WHAT YOU NEED TO DO: Every record below needs to be printed again exactly.

[Source data]
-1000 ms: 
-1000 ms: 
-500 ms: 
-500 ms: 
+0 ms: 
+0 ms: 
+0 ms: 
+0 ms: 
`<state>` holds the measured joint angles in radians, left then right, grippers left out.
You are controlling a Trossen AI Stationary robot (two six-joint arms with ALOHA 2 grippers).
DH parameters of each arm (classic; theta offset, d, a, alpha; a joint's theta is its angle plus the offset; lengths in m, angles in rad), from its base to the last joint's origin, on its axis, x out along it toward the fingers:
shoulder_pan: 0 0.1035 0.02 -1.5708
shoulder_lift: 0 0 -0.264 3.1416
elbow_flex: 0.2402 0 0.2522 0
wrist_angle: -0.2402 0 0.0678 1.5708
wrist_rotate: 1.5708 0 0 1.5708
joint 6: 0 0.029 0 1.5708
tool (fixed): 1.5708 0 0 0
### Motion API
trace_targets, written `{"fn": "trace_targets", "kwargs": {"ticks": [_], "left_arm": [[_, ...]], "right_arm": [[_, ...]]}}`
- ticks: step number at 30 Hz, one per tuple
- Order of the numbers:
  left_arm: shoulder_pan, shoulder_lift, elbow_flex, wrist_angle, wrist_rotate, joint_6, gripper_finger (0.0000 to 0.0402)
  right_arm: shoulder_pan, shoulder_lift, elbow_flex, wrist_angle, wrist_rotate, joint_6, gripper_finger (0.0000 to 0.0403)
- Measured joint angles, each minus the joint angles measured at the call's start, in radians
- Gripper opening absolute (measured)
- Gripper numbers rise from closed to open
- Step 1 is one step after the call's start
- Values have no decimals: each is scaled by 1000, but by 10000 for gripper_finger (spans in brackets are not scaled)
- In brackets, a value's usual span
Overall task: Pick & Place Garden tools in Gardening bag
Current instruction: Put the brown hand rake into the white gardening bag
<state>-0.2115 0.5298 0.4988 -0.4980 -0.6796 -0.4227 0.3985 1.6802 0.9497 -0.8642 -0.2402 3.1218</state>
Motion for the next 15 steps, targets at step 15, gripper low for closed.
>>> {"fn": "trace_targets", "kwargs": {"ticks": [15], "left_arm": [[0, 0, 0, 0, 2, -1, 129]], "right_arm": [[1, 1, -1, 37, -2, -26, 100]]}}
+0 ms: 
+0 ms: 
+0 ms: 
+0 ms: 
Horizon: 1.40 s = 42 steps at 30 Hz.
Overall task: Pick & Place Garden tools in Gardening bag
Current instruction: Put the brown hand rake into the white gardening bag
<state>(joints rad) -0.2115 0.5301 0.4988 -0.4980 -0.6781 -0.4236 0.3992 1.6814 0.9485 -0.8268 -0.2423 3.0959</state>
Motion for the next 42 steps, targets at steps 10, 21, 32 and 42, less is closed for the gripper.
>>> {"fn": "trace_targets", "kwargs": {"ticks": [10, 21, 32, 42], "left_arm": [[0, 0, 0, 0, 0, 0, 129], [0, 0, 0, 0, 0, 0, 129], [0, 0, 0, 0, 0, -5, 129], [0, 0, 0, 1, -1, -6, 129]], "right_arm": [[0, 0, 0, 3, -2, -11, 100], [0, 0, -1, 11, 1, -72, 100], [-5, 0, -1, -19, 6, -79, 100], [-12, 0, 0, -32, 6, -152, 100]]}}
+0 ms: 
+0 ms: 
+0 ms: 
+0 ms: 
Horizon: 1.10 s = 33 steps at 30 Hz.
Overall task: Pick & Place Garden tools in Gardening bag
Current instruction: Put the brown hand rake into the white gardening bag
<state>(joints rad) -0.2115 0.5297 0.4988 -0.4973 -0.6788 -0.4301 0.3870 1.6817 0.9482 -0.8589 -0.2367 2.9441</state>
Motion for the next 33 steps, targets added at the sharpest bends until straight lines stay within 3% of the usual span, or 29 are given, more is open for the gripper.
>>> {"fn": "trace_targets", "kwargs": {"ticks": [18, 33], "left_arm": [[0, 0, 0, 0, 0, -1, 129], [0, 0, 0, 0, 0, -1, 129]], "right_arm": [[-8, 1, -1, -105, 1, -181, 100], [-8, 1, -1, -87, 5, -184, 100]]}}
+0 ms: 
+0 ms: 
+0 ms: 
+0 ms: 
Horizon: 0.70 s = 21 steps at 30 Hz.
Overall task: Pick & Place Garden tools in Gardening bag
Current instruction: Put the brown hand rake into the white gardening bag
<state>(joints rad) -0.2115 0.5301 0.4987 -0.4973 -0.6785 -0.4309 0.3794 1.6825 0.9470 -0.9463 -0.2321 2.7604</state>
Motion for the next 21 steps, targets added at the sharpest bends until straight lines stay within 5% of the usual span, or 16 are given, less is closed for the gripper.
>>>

RESPONSE:
-1000 ms: 
-1000 ms: 
-500 ms: 
-500 ms: 
+0 ms: 
+0 ms: 
+0 ms: 
+0 ms: 
`<state>` holds the measured joint angles in radians, left then right, grippers left out.
You are controlling a Trossen AI Stationary robot (two six-joint arms with ALOHA 2 grippers).
DH parameters of each arm (classic; theta offset, d, a, alpha; a joint's theta is its angle plus the offset; lengths in m, angles in rad), from its base to the last joint's origin, on its axis, x out along it toward the fingers:
shoulder_pan: 0 0.1035 0.02 -1.5708
shoulder_lift: 0 0 -0.264 3.1416
elbow_flex: 0.2402 0 0.2522 0
wrist_angle: -0.2402 0 0.0678 1.5708
wrist_rotate: 1.5708 0 0 1.5708
joint 6: 0 0.029 0 1.5708
tool (fixed): 1.5708 0 0 0
### Motion API
trace_targets, written `{"fn": "trace_targets", "kwargs": {"ticks": [_], "left_arm": [[_, ...]], "right_arm": [[_, ...]]}}`
- ticks: step number at 30 Hz, one per tuple
- Order of the numbers:
  left_arm: shoulder_pan, shoulder_lift, elbow_flex, wrist_angle, wrist_rotate, joint_6, gripper_finger (0.0000 to 0.0402)
  right_arm: shoulder_pan, shoulder_lift, elbow_flex, wrist_angle, wrist_rotate, joint_6, gripper_finger (0.0000 to 0.0403)
- Measured joint angles, each minus the joint angles measured at the call's start, in radians
- Gripper opening absolute (measured)
- Gripper numbers rise from closed to open
- Step 1 is one step after the call's start
- Values have no decimals: each is scaled by 1000, but by 10000 for gripper_finger (spans in brackets are not scaled)
- In brackets, a value's usual span
Overall task: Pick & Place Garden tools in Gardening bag
Current instruction: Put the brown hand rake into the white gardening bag
<state>-0.2115 0.5298 0.4988 -0.4980 -0.6796 -0.4227 0.3985 1.6802 0.9497 -0.8642 -0.2402 3.1218</state>
Motion for the next 15 steps, targets at step 15, gripper low for closed.
>>> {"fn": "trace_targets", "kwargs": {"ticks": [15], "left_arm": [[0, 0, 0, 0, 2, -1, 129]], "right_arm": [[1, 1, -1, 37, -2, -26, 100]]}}
+0 ms: 
+0 ms: 
+0 ms: 
+0 ms: 
Horizon: 1.40 s = 42 steps at 30 Hz.
Overall task: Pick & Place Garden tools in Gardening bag
Current instruction: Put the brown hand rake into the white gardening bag
<state>(joints rad) -0.2115 0.5301 0.4988 -0.4980 -0.6781 -0.4236 0.3992 1.6814 0.9485 -0.8268 -0.2423 3.0959</state>
Motion for the next 42 steps, targets at steps 10, 21, 32 and 42, less is closed for the gripper.
>>> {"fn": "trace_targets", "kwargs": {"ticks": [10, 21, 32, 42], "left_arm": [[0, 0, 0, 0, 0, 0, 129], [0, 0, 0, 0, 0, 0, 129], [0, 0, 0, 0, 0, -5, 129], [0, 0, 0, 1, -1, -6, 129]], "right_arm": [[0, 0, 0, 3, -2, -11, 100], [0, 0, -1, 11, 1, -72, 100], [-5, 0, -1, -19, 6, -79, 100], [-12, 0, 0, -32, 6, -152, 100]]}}
+0 ms: 
+0 ms: 
+0 ms: 
+0 ms: 
Horizon: 1.10 s = 33 steps at 30 Hz.
Overall task: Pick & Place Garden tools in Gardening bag
Current instruction: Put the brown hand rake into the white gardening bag
<state>(joints rad) -0.2115 0.5297 0.4988 -0.4973 -0.6788 -0.4301 0.3870 1.6817 0.9482 -0.8589 -0.2367 2.9441</state>
Motion for the next 33 steps, targets added at the sharpest bends until straight lines stay within 3% of the usual span, or 29 are given, more is open for the gripper.
>>> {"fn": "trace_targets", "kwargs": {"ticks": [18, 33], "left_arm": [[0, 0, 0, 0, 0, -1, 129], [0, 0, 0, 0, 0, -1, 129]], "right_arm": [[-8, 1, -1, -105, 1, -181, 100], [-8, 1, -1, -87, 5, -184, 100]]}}
+0 ms: 
+0 ms: 
+0 ms: 
+0 ms: 
Horizon: 0.70 s = 21 steps at 30 Hz.
Overall task: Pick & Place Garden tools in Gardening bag
Current instruction: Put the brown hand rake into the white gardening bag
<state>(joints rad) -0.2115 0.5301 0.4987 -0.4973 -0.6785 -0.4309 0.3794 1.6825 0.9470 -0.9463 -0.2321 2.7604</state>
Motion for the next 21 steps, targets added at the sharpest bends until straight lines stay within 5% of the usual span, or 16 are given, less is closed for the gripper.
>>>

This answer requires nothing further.